Expansion of Investment to Lead the Hydrogen Economy and Create the Industrial Ecosystem
Domestic companies are pushing for hydrogen businesses in earnest for the transition to a hydrogen economy. In September 2021, the Korea H2 Business Summit, a private consultation body consist of 17 members including SK Group, Hyundai Motors, and POSCO, among others, was launched. The members announced investment plans worth KRW 43.4 trillion combined, across the entire hydrogen economy sector by 2030. SK Group announced the largest investment plan, worth KRW 18.5 trillion, followed by Hyundai Motors with KRW 11.1 trillion, and POSCO with KRW 10 trillion. As such, the automobile, steel, and petrochemical industries have proactively made investment plans. Also, the Korea H2 Business Summit made it official to launch the ‘Hydrogen Fund’ at the ‘2022 H2 Investor Day’ held on July 6-7, with the goal of creating the fund worth KRW 500 billion through financing from domestic companies and external investors. For the successful creation of the private-led hydrogen fund, the government plans to support the expansion of financial support through policy financial institutions, preparation of support system through energy-related public organizations, and regulatory innovation for the discovery and operation of hydrogen projects. .

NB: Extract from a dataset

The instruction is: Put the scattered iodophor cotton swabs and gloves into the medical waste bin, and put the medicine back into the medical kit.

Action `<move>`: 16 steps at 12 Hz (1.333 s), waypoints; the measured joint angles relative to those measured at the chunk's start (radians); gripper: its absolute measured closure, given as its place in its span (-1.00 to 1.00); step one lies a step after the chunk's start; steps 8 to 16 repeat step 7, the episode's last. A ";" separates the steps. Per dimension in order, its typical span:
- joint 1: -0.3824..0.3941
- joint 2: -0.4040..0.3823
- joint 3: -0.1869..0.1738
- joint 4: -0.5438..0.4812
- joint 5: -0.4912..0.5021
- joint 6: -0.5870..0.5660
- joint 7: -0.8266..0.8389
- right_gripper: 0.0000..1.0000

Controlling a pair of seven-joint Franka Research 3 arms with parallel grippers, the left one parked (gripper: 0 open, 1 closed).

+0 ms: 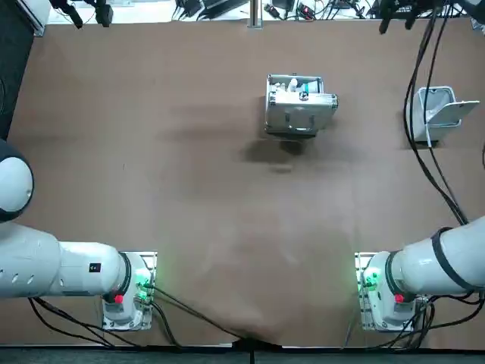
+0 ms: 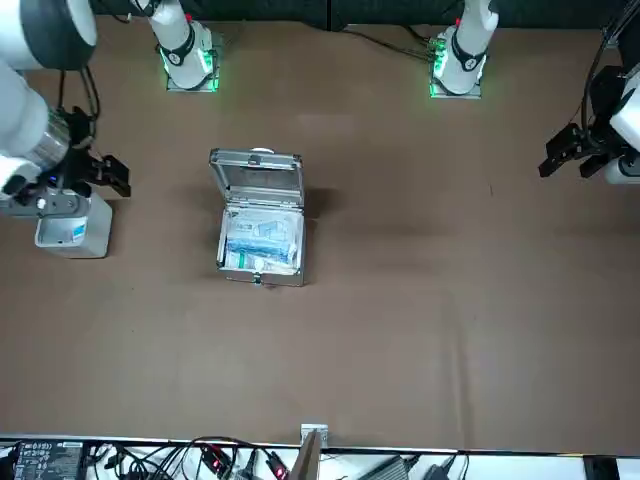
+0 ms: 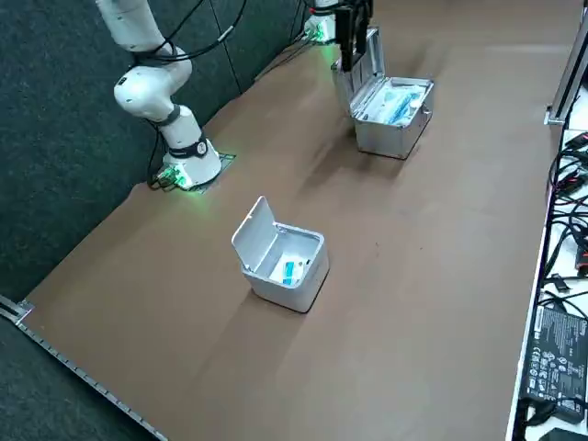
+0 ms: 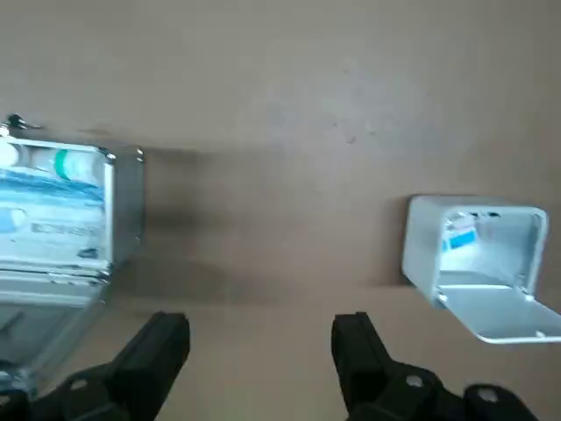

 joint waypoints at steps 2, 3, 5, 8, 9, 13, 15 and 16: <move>-0.005 -0.040 -0.041 -0.029 0.000 -0.008 -0.041 -1.00; -0.009 -0.066 -0.054 -0.052 0.002 -0.010 -0.052 -1.00; -0.018 -0.125 -0.070 -0.108 0.026 -0.011 -0.065 -1.00; -0.022 -0.172 -0.075 -0.154 0.045 -0.011 -0.072 -1.00; -0.022 -0.172 -0.075 -0.154 0.045 -0.011 -0.072 -1.00; -0.022 -0.172 -0.075 -0.154 0.045 -0.011 -0.072 -1.00; -0.022 -0.172 -0.075 -0.154 0.045 -0.011 -0.072 -1.00; -0.022 -0.172 -0.075 -0.154 0.045 -0.011 -0.072 -1.00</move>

Establish Full Life-Cycle Ecosystem of Clean Hydrogen Economy to Achieve Carbon Neutrality
To achieve the 2050 carbon neutrality goal, the Korean government has transformed the policy direction of hydrogen economy promotion from fostering industries to the establishment of a ‘clean’ hydrogen ecosystem. The government announced implementation strategies to build the clean hydrogen industrial ecosystem through the “1st Hydrogen Economy Transition Basic Plan” in November 2021, and has implemented follow-up measures to revitalize the clean hydrogen economy. In the “1st Hydrogen Economy Transition Basic Plan”, the hydrogen demand in Korea was expected to become about KRW 3.9 million tons by 2030, and about 27.9 million tons by 2050. In this Basic Plan, when compared to the “Hydrogen Economy Roadmap” of 2019, the role of hydrogen as a means to reduce greenhouse gas is notable—the expansion of hydrogen and ammonia generation and promotion of hydrogen in the steel, petrochemical, and cement industries. Also, Korea plans to introduce about 82% of the hydrogen demand from overseas in 2050. To increase the self-sufficiency rate, the government is actively encouraging Korean companies to enter countries conducive to hydrogen production, where they can develop and produce clean hydrogen, which will then be introduced back to Korea.

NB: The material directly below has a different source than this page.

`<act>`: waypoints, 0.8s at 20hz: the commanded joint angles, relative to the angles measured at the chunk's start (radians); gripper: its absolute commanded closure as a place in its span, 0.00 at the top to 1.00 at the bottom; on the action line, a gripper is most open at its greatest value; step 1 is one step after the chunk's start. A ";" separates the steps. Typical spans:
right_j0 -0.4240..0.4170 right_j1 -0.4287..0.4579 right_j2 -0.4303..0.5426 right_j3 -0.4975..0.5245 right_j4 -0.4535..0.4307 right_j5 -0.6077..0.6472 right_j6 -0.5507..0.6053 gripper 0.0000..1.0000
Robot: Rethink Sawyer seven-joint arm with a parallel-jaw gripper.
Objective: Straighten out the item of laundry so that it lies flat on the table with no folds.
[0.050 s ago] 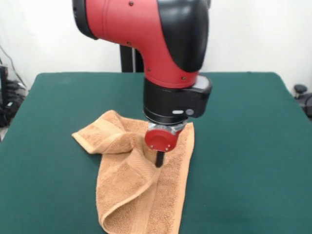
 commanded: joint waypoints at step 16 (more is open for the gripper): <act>-0.079 0.027 0.202 0.123 -0.208 -0.059 -0.179 0.00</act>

4 Strategies and 15 Tasks Contained in “1st Hydrogen Economy Transition Basic Plan”
※ Source: Written by the author based on the “1st Hydrogen Economy Transition Basic Plan (Nov. 26, 2021)”
The Korean government has been laying the policy foundation to activate production, distribution, utilization, and investment in clean hydrogen in such ways as the clean hydrogen certification system and the Clean Hydrogen Energy Portfolio Standard (CHPS) when enacting the Hydrogen Act in June 2022. Going forward, the Korean government is expected to expand policy and institutional support to stimulate revitalization of the hydrogen economy led by the private sector.